Unfortunately, the legendary actor died before production began, but that didn't stop Behi from going ahead and making the film which would eventually become Always Brando. Of course, as per the film's metafiction style, every last bit of the aforementioned backstory was directly included in the movie itself. While Behi's personal reflections on his encounters with Brando are essential to the film’s overall makeup, it's the fictional story inspired by Anis Raache (the Brando dead ringer) which constitutes the heart and soul of this deeply contemplative work.
Towards the outset of the story, a film crew arrives in Anis' impoverished yet picturesque village to scout out proper shooting locations for an epic movie. Of course, it doesn’t take long before Anis and his rugged, Brando-like looks are discovered by some of the movie's cast and crew members. Before he knows what hit him, the then cafe owner is spiralled into a world of movie star ambition, beckoning fame and fortune, and ruthless false promises.

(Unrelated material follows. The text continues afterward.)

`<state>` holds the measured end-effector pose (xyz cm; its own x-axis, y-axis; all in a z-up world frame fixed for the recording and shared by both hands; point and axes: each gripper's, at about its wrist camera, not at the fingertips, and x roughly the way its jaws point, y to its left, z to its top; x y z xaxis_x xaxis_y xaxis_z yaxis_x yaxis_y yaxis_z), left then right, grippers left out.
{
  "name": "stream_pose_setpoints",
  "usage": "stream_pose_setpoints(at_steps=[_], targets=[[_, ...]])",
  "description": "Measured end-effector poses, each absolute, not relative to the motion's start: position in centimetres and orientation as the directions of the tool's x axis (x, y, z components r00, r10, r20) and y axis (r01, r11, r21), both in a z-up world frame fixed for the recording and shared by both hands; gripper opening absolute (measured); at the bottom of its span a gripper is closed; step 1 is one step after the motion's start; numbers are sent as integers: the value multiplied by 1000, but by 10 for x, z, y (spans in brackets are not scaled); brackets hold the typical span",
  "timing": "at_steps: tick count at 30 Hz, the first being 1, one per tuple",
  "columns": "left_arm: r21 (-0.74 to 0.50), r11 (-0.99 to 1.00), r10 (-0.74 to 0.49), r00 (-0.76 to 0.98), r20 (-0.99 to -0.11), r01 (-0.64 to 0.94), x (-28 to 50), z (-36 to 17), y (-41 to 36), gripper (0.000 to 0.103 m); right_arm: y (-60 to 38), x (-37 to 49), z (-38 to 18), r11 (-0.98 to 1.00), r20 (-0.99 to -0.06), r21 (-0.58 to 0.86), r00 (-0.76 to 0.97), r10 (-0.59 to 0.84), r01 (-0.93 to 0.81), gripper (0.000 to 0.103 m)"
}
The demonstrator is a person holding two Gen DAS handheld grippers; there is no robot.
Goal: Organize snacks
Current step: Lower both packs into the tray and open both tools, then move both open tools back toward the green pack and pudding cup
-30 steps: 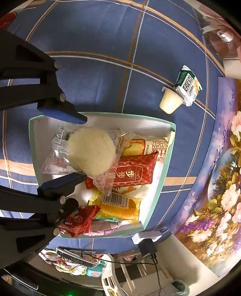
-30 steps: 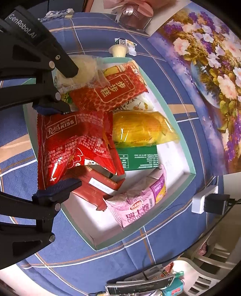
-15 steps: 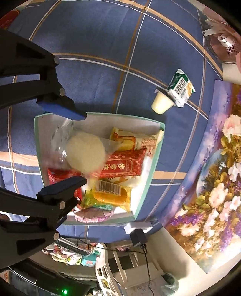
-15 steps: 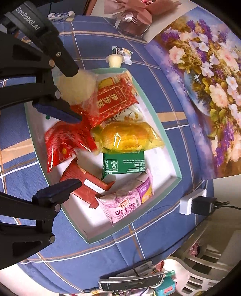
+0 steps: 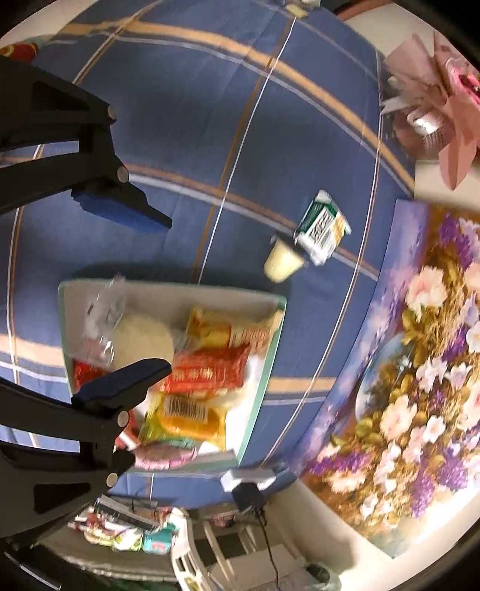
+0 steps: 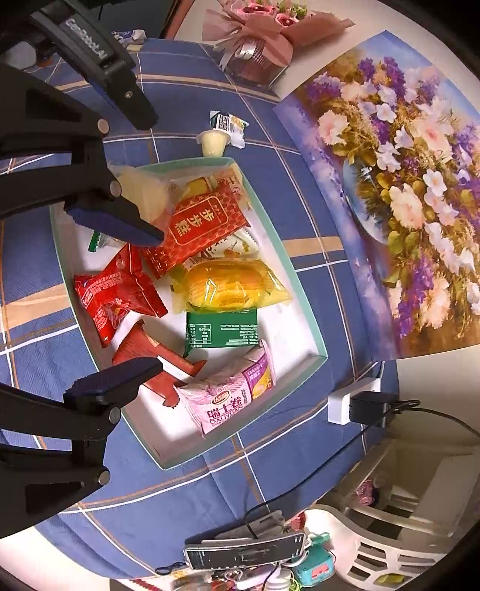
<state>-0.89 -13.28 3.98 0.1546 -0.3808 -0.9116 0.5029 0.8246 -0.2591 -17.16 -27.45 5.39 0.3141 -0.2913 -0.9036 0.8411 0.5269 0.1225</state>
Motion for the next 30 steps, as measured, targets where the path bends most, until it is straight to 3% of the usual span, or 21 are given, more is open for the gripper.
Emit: stream_pose_setpoints(at_steps=[1,3,10,13,19,25,30], targets=[[-232,834,-361,176,-916,501,-7,39,-131,74,-274,-171,54,527,-902,127,318,-290,840,68],[-201,844,-338,201,-919,497,-4,38,-128,89,-274,-171,54,527,-899,132,325,-293,840,74],[-149,864,-302,257,-918,481,4,37,-120,95,-273,-170,54,534,-891,136,338,-302,834,85],[-141,868,-298,272,-915,476,5,37,-118,96,-272,-170,55,532,-887,140,345,-309,835,103],[-124,876,-286,295,-912,466,9,38,-117,103,-271,-169,55,534,-883,137,348,-316,834,103],[-143,873,-301,286,-910,465,13,40,-115,103,-269,-167,55,541,-884,136,348,-312,830,103],[-85,877,-262,321,-910,473,14,43,-114,103,-267,-163,55,544,-887,129,342,-311,829,103]])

Seduced and misled by one of the film's actors (a middle-aged American named James - played by Christian Erickson), Anis drifts away from his loyal and ever-loving girlfriend Zina (Zouhir Amara), as well as his two close friends Lamine and Tatay (Lotti Al Abdelli and Soufiene Chaari, respectively), becoming too big for his heart's blind ambitions. Thriving off James' loose vows, Anis is fully confident that he has all the chances in the world of playing Marlon Brando in a Hollywood biopic. All he has to do is master the English language, and he's as good as promised.
Brilliantly woven into this doomed story of impetuous ambition is actual footage of Hollywood films shot in Tunisia (The Thief of Bagdad and Raiders of the Lost Ark for example), Behi's narrated accounts of the mistreatment of Tunisian extras, and real footage of various Marlon Brando films, including Burn! A Streetcar Named Desire, Last Tango in Paris, and On the Waterfront. The scenes of Anis watching and imitating various Brando performances (some of which had the Tunisian Brando in full-out makeup and costume) are arguably the best moments of the film.
There are times though when Always Brando overdoes it with its themes, and moments to be sure when it doesn't all hang together. Still, the enjoyment of watching its creative story unfold on screen, replete with Anis Raache's delicate yet powerful performance, makes it all worthwhile.